Puling Curry with Mangalore Cucumber

Puling Curry with Mangalore Cucumber

A traditional Kerala-style curry featuring Mangalore cucumber, cooked with a blend of spices and coconut, resulting in a rich and flavorful dish.

Ingredients

  • 1 unit Mangalore cucumber (No need to peel the skin)
  • 1 teaspoon Turmeric
  • 2 teaspoons Salt
  • 2 cups Coconut, shredded
  • 6 units Dry red chillies
  • 2 teaspoons Cumin seeds
  • 3 sprigs Curry leaves
  • 4 tablespoons Tamarind pulp
  • 1 teaspoon Fenugreek seeds
  • 4 tablespoons Sunflower oil
  • 1 teaspoon Mustard seeds
  • 2 cups Water (Sufficient to immerse cucumber)

Instructions

  1. 1In a pressure cooker, add the cleaned and chopped Mangalore cucumber. Pour in enough water to just cover the cucumber.
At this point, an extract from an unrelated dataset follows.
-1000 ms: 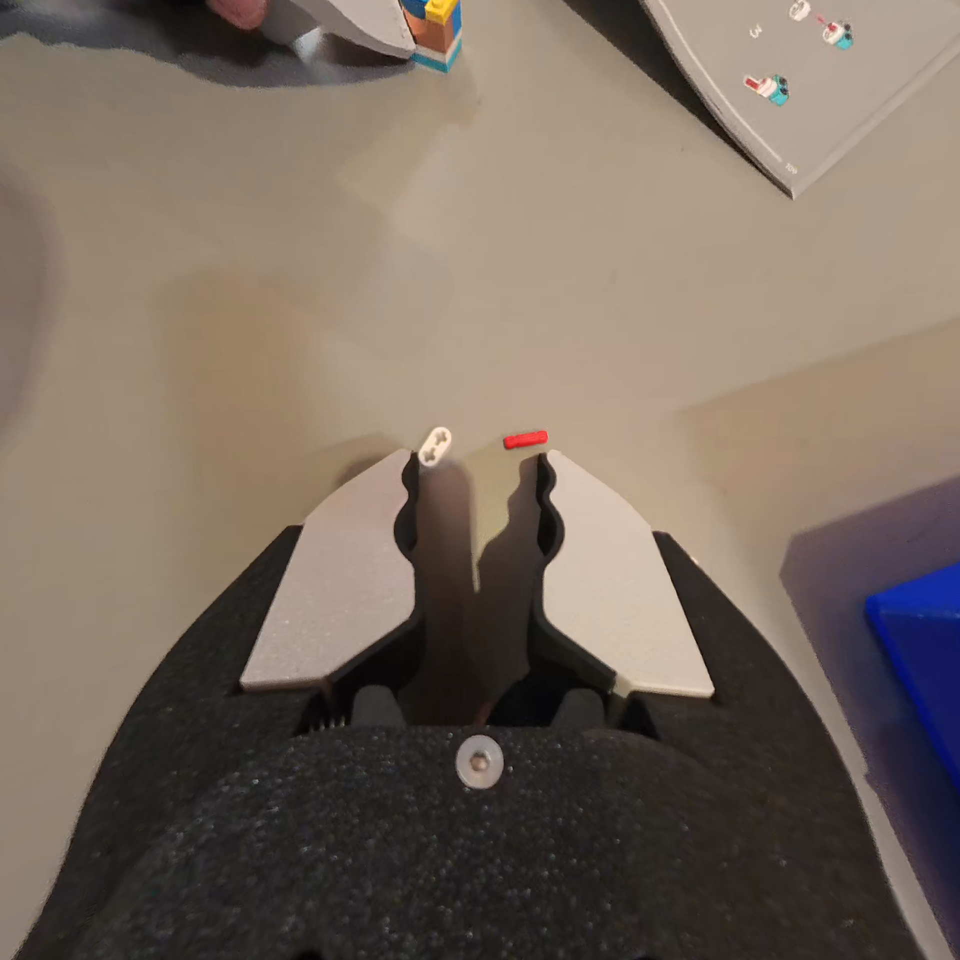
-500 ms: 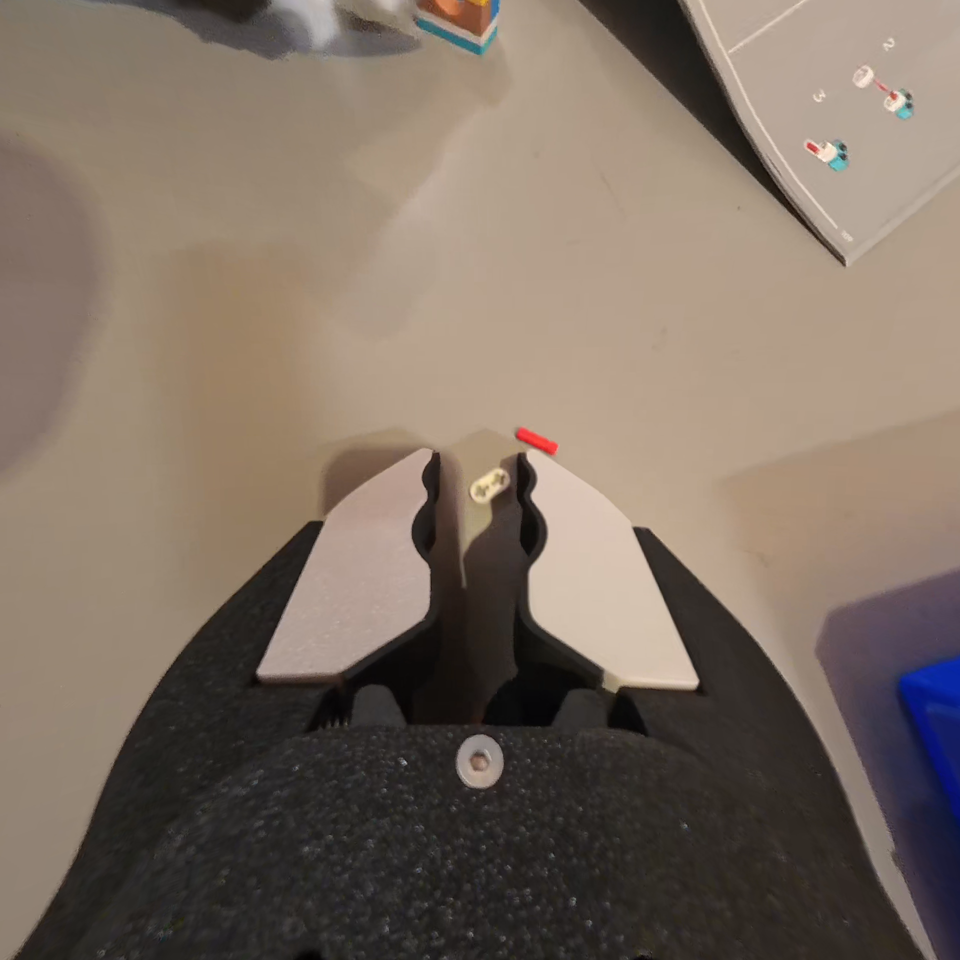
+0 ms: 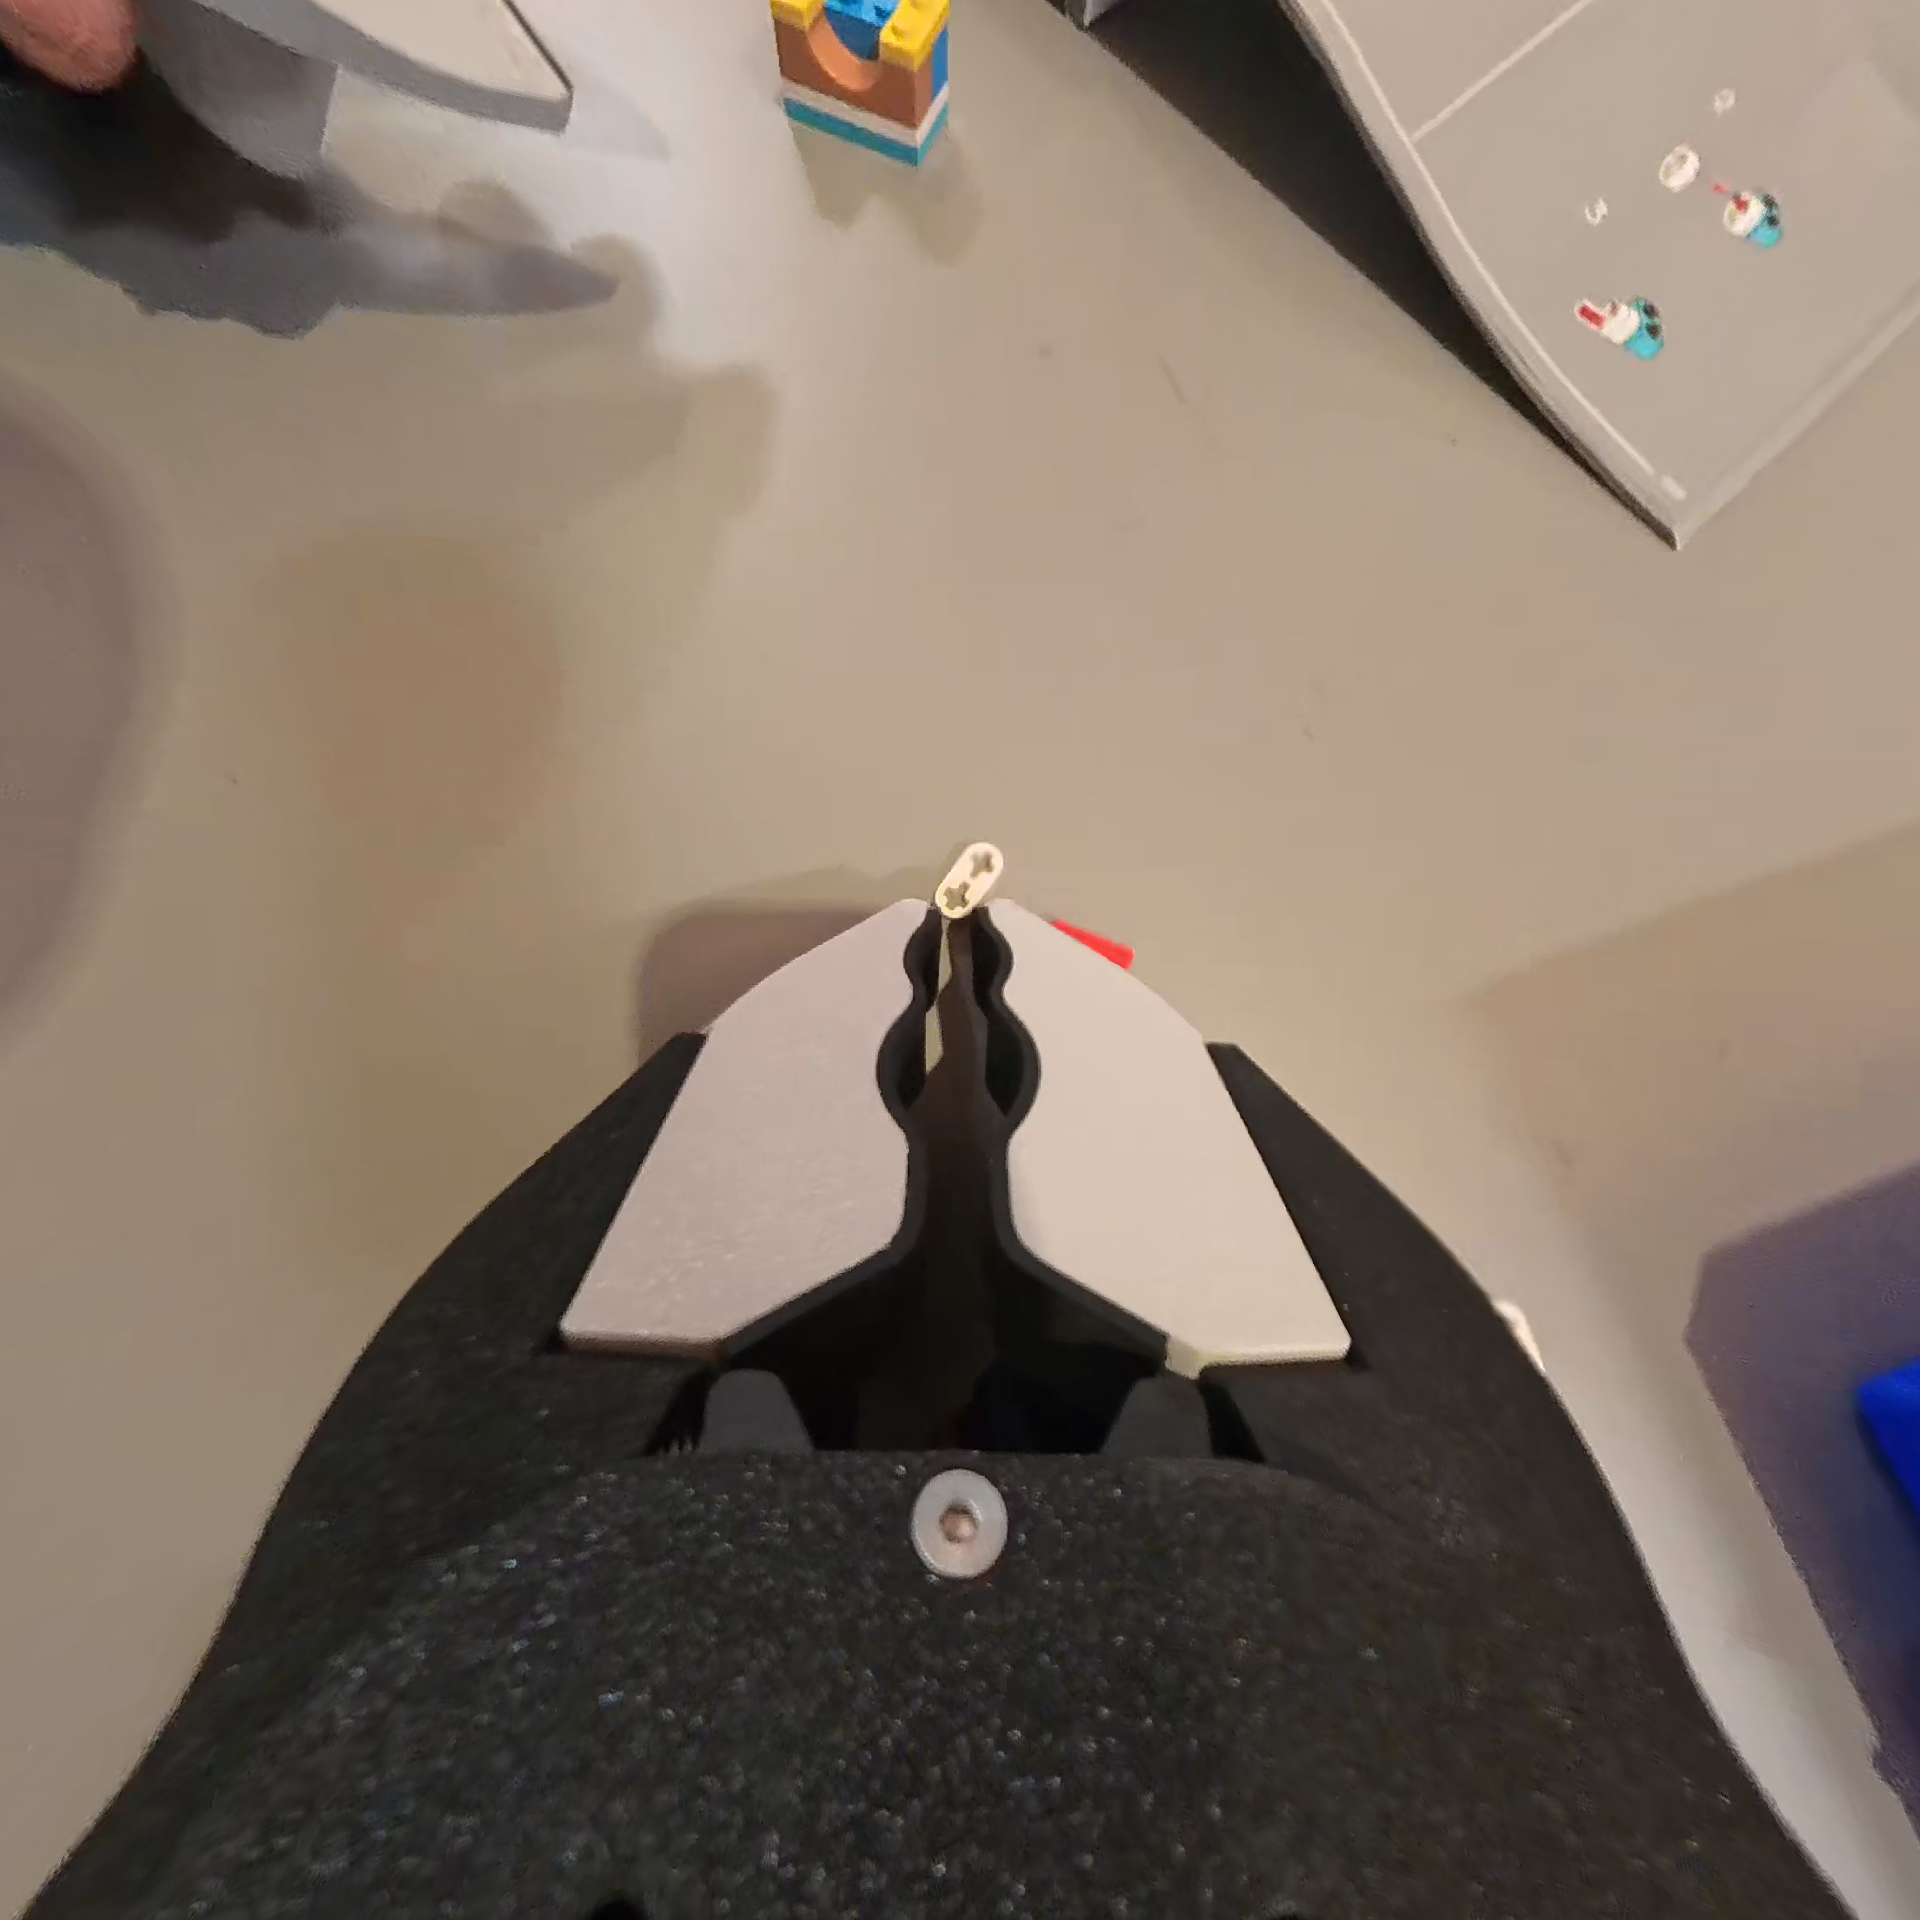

Add turmeric and salt. Cook until one whistle is heard.
  2. 2In a pan, fry the dry red chillies in oil. Grind them with shredded coconut and cumin seeds to form a fine paste. Meanwhile, extract tamarind pulp and set aside.
  3. 3Open the pressure cooker and mash the cucumber slightly. Transfer the mashed cucumber to a clay pot. Add the ground paste and tamarind extract. Boil until the mixture thickens to a semi-thick gravy. Add curry leaves.
  4. 4In a small pan, heat oil and add mustard seeds, fenugreek seeds, dry red chillies, and curry leaves. Fry until the mustard seeds start to pop.
  5. 5Pour the prepared tadka over the curry in the clay pot. Stir well to combine all flavors. Serve hot.